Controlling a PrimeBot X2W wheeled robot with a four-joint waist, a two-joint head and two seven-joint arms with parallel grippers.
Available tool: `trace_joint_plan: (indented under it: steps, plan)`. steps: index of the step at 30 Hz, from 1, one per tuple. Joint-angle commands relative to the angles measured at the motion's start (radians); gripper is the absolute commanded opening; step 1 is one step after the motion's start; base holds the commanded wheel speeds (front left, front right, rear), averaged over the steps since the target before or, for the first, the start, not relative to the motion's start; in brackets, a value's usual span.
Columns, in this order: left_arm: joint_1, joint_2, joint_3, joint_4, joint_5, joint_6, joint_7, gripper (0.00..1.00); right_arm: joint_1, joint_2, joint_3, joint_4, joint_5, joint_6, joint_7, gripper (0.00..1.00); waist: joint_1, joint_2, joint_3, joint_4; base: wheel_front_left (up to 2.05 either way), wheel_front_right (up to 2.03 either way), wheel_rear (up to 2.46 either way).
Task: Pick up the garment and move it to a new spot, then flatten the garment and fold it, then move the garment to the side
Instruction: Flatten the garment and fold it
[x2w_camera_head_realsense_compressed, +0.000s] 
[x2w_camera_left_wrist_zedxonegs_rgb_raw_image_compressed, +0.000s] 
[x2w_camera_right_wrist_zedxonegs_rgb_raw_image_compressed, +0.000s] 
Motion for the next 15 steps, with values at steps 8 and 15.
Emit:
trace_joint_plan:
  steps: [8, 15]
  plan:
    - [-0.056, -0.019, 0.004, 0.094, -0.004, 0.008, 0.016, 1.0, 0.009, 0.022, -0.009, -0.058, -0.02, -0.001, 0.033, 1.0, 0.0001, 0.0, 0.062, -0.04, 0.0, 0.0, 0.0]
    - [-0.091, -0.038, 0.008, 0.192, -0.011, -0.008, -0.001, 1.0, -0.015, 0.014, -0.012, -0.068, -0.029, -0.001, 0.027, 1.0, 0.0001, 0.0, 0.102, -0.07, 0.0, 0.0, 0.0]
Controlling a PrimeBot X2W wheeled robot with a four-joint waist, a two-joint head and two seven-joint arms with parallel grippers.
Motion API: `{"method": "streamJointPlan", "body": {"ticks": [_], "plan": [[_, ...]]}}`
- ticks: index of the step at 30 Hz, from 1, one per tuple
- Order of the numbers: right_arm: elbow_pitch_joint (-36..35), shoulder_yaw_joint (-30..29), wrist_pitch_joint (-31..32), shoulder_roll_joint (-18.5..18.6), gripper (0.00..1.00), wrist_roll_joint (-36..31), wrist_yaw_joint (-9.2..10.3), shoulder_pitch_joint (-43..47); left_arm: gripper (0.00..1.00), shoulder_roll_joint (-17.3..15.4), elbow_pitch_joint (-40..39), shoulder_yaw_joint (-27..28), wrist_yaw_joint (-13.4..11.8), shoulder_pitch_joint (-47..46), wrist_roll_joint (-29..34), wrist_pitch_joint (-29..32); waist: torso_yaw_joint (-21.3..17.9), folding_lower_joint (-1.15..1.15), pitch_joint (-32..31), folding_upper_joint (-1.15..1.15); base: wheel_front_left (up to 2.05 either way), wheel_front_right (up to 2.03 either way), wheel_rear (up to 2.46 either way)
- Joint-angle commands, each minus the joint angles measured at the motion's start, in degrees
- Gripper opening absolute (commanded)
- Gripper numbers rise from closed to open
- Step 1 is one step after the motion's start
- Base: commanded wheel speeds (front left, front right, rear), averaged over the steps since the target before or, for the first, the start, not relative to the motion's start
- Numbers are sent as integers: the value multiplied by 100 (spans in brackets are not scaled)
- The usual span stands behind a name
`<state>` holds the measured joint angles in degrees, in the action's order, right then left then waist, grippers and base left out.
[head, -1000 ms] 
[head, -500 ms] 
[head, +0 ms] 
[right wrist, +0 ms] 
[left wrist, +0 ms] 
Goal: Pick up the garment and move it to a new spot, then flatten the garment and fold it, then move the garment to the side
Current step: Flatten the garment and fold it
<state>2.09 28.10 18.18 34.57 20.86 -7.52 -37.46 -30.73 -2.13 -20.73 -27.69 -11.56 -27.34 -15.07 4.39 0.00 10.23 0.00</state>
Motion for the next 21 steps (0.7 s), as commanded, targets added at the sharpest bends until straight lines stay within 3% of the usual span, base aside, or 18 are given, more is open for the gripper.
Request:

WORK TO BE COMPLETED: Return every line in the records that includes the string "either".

RESULT OF THE TASK:
Columns, in this order: left_arm: joint_1, joint_2, joint_3, joint_4, joint_5, joint_6, joint_7, gripper (0.00..1.00); right_arm: joint_1, joint_2, joint_3, joint_4, joint_5, joint_6, joint_7, gripper (0.00..1.00); waist: joint_1, joint_2, joint_3, joint_4; base: wheel_front_left (up to 2.05 either way), wheel_front_right (up to 2.03 either way), wheel_rear (up to 2.46 either way).
- Order of the numbers: right_arm: elbow_pitch_joint (-36..35), shoulder_yaw_joint (-30..29), wrist_pitch_joint (-31..32), shoulder_roll_joint (-18.5..18.6), gripper (0.00..1.00), wrist_roll_joint (-36..31), wrist_yaw_joint (-9.2..10.3), shoulder_pitch_joint (-43..47); left_arm: gripper (0.00..1.00), shoulder_roll_joint (-17.3..15.4), elbow_pitch_joint (-40..39), shoulder_yaw_joint (-27..28), wrist_yaw_joint (-13.4..11.8), shoulder_pitch_joint (-47..46), wrist_roll_joint (-29..34), wrist_pitch_joint (-29..32); waist: torso_yaw_joint (-21.3..17.9), folding_lower_joint (-1.15..1.15), pitch_joint (-32..31), folding_upper_joint (-1.15..1.15); base: wheel_front_left (up to 2.05 either way), wheel_front_right (up to 2.03 either way), wheel_rear (up to 2.46 either way)

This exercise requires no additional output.